Task instructions
Look through the material and copy each line holding "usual".

◆ ◆ ◆ ◆

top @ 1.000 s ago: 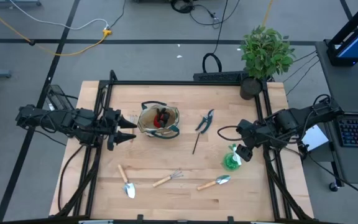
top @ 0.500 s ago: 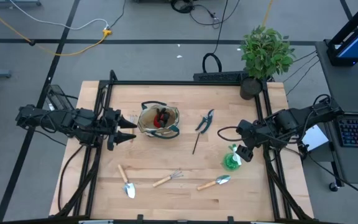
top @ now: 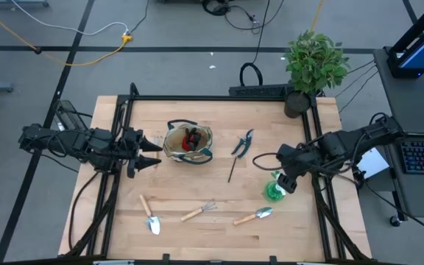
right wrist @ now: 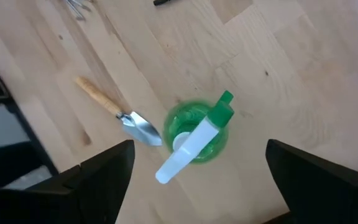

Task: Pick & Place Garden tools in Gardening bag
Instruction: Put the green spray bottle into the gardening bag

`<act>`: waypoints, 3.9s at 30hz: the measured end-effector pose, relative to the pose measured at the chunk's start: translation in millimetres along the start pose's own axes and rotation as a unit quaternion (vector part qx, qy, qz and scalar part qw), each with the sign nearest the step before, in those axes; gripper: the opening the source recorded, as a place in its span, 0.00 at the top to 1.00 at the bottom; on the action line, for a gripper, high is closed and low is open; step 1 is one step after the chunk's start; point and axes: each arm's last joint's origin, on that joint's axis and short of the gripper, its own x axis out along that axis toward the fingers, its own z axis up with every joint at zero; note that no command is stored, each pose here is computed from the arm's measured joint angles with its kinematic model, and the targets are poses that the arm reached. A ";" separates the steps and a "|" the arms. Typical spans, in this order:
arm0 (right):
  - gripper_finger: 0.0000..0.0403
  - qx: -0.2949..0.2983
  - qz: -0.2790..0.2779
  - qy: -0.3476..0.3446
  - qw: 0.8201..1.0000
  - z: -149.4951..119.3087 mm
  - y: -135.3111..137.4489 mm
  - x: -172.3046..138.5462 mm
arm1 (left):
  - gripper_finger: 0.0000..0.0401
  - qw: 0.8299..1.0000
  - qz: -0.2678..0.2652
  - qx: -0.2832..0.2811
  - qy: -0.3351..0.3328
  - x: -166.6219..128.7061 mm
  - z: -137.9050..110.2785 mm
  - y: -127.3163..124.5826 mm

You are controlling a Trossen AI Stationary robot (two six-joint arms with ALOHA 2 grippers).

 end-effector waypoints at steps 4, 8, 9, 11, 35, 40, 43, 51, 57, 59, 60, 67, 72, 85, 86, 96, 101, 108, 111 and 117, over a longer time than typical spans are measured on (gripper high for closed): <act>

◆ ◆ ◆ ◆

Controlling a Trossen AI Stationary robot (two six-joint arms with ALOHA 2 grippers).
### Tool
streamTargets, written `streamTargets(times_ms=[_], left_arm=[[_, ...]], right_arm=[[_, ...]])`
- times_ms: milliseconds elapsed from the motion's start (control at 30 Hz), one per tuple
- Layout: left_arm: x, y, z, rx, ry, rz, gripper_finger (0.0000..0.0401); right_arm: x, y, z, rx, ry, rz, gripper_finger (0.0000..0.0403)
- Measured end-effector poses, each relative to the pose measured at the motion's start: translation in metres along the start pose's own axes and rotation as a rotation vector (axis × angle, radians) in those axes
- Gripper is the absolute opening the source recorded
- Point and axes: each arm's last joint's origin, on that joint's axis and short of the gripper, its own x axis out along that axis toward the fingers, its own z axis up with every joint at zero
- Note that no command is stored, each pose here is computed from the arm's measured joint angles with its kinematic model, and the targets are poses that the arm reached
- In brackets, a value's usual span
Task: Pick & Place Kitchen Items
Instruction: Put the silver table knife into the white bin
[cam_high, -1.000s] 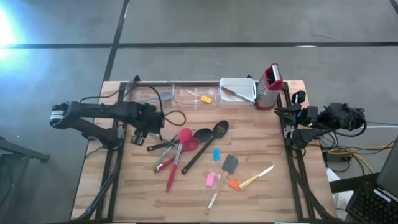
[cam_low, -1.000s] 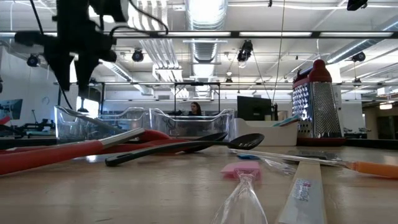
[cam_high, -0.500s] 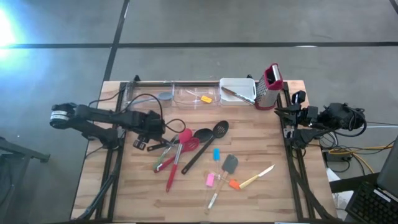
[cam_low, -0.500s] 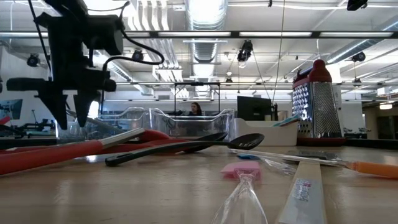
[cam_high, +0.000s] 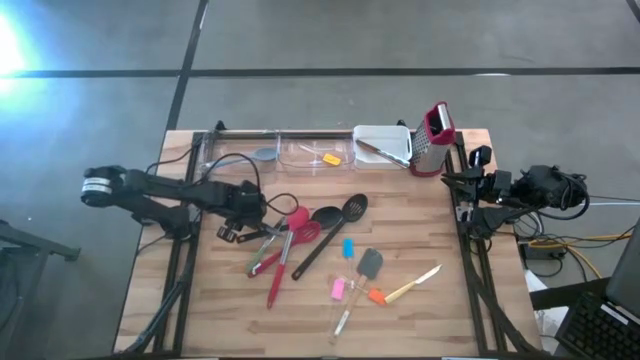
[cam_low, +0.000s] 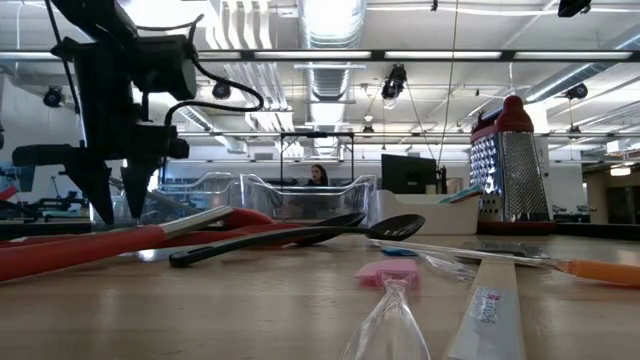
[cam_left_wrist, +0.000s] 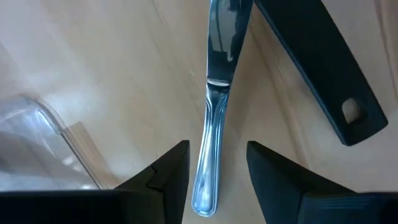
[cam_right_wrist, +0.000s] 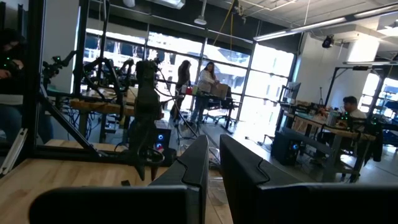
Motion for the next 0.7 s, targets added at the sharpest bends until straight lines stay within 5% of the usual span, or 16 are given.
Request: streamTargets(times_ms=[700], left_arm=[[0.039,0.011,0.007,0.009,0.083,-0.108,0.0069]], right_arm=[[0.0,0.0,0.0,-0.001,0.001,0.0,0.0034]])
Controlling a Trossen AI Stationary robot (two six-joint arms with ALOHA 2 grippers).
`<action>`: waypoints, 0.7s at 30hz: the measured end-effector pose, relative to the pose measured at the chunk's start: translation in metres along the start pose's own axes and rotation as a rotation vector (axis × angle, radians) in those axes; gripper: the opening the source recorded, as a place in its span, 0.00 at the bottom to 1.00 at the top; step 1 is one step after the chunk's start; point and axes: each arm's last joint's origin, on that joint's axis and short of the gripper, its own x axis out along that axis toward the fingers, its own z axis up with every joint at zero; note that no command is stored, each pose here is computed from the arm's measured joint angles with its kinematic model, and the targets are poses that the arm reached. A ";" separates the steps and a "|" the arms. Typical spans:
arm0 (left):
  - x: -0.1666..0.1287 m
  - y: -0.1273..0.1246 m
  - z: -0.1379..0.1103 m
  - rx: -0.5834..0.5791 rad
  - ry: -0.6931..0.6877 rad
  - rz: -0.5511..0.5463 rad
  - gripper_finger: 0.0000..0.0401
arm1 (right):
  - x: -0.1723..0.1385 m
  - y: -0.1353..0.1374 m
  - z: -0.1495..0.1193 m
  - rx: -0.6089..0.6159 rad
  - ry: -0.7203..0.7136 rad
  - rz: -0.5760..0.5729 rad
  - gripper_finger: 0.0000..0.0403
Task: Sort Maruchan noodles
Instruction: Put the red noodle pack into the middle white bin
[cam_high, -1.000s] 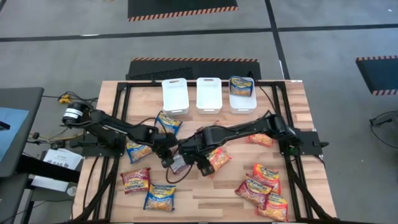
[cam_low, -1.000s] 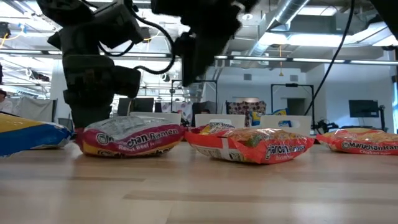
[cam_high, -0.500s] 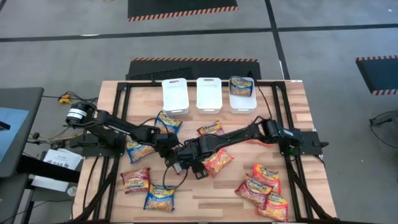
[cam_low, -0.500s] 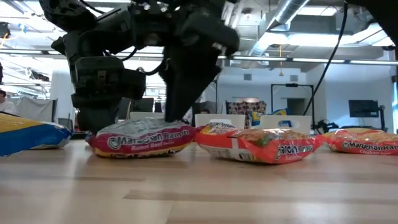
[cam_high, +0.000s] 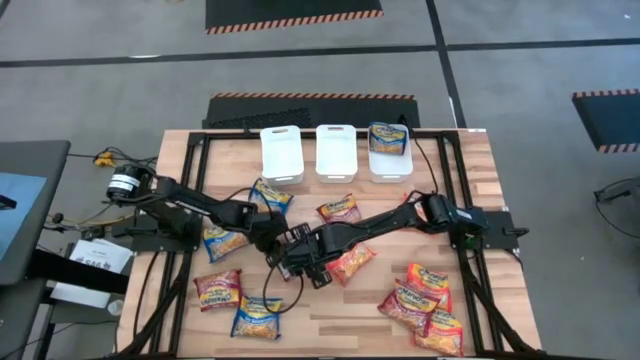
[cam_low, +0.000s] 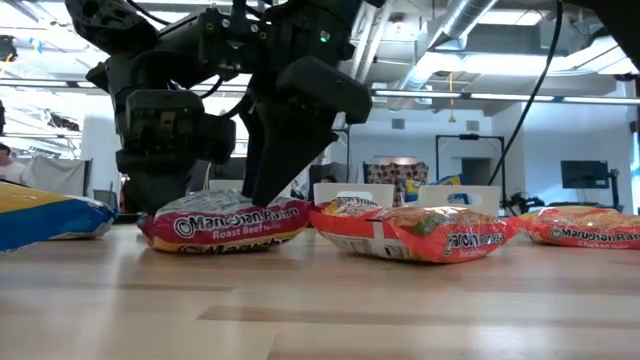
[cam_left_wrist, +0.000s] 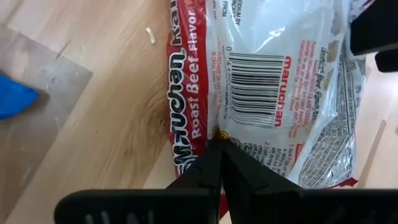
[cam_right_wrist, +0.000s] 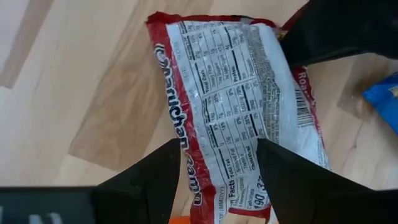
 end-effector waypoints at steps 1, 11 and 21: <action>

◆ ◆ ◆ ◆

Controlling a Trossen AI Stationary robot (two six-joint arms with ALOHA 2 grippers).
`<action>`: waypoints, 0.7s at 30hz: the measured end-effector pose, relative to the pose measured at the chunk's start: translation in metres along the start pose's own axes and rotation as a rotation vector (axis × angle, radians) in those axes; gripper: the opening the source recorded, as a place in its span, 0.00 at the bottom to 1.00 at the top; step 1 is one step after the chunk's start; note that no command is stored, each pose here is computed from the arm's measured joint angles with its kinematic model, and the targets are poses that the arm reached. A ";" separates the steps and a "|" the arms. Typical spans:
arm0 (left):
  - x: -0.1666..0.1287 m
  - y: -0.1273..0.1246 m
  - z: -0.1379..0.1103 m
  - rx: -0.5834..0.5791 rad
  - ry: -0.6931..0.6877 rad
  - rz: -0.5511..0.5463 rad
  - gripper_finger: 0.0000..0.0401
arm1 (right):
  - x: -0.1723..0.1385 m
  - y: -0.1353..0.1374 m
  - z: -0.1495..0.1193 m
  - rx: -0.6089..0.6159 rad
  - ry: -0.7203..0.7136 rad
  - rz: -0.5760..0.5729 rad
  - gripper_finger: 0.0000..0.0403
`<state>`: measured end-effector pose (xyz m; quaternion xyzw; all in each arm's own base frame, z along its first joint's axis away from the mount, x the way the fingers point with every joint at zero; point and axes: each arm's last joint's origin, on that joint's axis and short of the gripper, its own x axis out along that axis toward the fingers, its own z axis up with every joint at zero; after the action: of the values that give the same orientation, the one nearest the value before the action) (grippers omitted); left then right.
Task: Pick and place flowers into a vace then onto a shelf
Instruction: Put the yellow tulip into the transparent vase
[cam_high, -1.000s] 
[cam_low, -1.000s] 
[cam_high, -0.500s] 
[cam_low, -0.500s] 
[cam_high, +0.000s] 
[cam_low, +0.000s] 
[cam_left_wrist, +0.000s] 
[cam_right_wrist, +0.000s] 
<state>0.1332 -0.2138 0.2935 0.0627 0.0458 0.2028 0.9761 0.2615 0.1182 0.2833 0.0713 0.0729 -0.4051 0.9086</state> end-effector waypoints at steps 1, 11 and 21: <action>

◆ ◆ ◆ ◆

Response
- In brackets, a value's usual span
Motion for the next 0.7 s, targets added at the sharpest bends until straight lines stay within 5% of the usual span, or 16 are given.

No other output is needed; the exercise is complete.